Give the number of lines below that contain "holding", with no other output.

◆ PROVIDED RECORDS:
*** Block opens ***

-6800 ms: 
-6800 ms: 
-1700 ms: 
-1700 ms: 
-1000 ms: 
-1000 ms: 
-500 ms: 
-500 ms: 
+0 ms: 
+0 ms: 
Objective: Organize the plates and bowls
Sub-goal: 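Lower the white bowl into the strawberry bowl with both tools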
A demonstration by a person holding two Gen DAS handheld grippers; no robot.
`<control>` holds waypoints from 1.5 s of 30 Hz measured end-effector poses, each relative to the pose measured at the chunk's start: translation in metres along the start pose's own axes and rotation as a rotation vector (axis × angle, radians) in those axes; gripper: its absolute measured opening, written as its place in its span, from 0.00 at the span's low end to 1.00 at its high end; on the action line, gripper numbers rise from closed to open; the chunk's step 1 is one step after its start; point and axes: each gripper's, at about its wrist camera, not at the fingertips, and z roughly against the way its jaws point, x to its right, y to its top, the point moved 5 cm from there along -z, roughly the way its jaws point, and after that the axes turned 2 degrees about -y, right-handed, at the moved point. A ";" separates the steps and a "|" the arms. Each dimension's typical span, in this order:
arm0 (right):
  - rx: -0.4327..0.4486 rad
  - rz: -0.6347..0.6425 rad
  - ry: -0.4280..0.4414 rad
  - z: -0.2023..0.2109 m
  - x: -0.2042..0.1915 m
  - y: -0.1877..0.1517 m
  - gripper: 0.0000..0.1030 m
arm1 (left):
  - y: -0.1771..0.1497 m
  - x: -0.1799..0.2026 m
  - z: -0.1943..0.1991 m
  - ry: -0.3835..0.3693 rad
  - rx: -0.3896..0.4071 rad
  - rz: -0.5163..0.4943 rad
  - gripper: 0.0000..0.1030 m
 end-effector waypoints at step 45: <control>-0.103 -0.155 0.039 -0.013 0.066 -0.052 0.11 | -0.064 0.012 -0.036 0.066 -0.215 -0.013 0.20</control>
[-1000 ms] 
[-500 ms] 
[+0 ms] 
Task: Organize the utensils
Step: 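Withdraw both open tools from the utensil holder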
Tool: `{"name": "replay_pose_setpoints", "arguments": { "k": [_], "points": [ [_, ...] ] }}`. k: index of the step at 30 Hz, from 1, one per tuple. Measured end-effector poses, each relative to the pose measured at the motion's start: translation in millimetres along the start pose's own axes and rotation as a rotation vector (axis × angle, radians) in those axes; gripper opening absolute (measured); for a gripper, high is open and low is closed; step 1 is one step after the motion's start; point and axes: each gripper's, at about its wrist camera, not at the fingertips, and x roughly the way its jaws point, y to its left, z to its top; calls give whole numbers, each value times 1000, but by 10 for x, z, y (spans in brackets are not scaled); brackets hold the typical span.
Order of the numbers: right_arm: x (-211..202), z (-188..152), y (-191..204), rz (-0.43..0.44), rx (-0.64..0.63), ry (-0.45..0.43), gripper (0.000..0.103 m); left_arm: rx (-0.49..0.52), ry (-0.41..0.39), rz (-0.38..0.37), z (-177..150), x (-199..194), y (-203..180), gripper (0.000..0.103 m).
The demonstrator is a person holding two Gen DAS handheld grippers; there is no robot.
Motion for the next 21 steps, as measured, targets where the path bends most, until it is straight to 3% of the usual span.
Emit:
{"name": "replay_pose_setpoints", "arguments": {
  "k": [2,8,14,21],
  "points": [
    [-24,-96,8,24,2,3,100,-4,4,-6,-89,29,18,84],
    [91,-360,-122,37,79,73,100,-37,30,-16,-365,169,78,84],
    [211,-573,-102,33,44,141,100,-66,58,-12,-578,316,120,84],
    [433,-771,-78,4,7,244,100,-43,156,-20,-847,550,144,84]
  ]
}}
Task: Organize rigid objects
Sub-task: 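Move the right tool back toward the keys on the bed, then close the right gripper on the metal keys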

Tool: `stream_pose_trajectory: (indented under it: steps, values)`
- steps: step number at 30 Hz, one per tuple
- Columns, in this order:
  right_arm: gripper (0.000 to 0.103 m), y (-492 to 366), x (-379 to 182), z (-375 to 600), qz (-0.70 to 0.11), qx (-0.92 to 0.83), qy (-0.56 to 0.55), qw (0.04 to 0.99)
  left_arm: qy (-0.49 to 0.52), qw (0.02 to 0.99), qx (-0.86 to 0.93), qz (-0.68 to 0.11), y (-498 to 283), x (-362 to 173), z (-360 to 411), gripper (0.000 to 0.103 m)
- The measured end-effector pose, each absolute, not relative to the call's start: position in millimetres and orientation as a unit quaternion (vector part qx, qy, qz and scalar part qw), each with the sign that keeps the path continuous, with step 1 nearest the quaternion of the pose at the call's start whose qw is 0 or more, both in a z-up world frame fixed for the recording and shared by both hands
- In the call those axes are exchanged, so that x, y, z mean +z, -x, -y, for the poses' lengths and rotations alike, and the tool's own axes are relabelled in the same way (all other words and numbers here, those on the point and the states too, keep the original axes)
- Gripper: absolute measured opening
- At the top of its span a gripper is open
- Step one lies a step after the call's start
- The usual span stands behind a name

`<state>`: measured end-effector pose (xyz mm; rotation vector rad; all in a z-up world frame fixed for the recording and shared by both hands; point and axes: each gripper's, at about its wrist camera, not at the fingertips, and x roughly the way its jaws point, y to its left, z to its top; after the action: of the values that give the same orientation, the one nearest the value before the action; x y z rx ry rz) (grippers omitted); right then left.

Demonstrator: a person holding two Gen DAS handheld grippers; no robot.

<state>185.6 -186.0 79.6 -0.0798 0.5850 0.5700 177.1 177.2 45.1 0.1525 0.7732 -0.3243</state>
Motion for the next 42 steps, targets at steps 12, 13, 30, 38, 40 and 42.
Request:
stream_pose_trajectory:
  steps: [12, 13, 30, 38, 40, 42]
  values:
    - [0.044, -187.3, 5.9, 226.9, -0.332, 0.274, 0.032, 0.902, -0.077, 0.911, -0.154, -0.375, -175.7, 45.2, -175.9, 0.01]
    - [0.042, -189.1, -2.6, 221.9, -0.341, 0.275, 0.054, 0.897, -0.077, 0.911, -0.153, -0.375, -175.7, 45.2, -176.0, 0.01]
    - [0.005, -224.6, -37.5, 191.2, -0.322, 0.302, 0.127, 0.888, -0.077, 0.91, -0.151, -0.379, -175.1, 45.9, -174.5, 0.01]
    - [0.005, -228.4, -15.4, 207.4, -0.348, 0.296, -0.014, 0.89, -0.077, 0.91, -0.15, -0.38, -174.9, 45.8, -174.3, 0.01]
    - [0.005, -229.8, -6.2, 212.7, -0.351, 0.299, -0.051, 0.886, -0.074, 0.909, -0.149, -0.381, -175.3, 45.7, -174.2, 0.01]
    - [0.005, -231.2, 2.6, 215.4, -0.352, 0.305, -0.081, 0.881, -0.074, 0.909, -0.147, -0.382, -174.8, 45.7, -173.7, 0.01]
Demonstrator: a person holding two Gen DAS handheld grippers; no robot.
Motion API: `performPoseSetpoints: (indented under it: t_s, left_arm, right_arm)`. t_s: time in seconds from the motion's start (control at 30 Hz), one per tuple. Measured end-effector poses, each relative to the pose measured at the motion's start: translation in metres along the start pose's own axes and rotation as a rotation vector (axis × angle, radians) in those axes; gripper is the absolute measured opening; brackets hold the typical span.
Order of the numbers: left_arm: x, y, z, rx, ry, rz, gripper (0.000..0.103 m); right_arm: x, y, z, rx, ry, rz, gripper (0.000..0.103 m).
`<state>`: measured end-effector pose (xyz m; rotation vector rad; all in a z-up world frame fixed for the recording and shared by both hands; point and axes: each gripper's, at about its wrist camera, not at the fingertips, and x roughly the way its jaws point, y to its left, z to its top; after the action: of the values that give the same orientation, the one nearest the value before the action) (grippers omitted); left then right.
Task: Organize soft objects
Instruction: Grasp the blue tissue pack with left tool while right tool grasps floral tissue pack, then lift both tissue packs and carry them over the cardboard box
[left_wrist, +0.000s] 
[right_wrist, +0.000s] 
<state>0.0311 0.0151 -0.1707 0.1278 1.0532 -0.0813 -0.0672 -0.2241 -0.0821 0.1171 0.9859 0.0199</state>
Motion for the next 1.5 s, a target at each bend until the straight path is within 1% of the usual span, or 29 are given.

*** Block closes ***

◆ RESPONSE BOX: 4